BANGALORE, YES -ONCE THE ICON of a globalized high tech future : Now it's the thirsty sign of a Global Catastrophe.
Unconsidered by the world at large, as Zilli
now tells me : ''Well, there are but, just two types of
Infrastructures for mankind's, or even a global industry's very
survival''.
Nature in all its mercy and glory,
bestows a natural infrastructure on you, and then tactically, you go
on to make one for your ownself.
You overlook and neglect and fail either, in balancing, modernization
and replacement, you set in a final process for your extinction.
*As simple as that*.
In
2009, it is very much worth a recap : In 2009, for instance,
Bangalore passed a law demanding that buildings capture and reuse
rainwater.
But compliance at very best is still spotty. Only half of the buildings governed by this law follow it.

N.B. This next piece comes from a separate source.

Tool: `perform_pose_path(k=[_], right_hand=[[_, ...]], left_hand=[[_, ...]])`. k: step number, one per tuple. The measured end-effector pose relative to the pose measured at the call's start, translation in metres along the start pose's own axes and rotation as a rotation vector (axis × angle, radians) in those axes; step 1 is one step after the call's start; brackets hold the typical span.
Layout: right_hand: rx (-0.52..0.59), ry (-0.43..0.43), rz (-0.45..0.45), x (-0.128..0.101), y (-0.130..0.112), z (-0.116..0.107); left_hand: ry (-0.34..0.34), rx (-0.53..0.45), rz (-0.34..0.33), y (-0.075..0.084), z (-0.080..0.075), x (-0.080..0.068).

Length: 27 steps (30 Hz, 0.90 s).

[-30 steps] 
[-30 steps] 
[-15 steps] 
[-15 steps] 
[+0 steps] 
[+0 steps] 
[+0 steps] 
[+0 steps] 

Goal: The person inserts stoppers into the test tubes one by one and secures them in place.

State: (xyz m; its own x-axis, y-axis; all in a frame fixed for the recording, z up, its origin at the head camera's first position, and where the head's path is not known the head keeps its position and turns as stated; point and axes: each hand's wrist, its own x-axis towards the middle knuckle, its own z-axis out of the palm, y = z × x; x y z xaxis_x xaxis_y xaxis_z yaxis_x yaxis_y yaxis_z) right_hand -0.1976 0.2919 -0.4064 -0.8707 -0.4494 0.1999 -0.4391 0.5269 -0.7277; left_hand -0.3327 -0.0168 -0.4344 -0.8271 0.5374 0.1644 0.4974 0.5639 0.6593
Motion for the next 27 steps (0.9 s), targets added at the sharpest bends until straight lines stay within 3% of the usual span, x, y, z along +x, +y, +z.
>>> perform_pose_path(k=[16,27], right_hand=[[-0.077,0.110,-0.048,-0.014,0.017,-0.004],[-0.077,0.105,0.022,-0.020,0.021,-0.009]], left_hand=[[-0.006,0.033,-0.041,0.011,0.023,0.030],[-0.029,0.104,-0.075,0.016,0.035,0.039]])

Inspectors can be bribed; rules bent the way you want them.
As
with the tankers, this law too has melded into the chaotic,
jury-rigged, malformed mechanisms by which Bangalore deals with its
water.
Fending off climate change is, famously, a problem of collective action; so too is mitigating its damage.
Gowda,
now, owns three tanker trucks, two of them holding 1,850 gallons each
and the third nearly 4,000 . Purchasing these required bank loans of
$10,500 to $27, 000 apiece.
He pays his own
water supplier $3 a lead -$3.75 in the summer, when the electricity
fails several times a day -and sells them for $7.50. His staff
consists of five salaried drivers.
Maintaining the trucks is expensive; these laroge volumes of water, forever shifting within the their containers, wear down the vehicles quickly, Gowda said.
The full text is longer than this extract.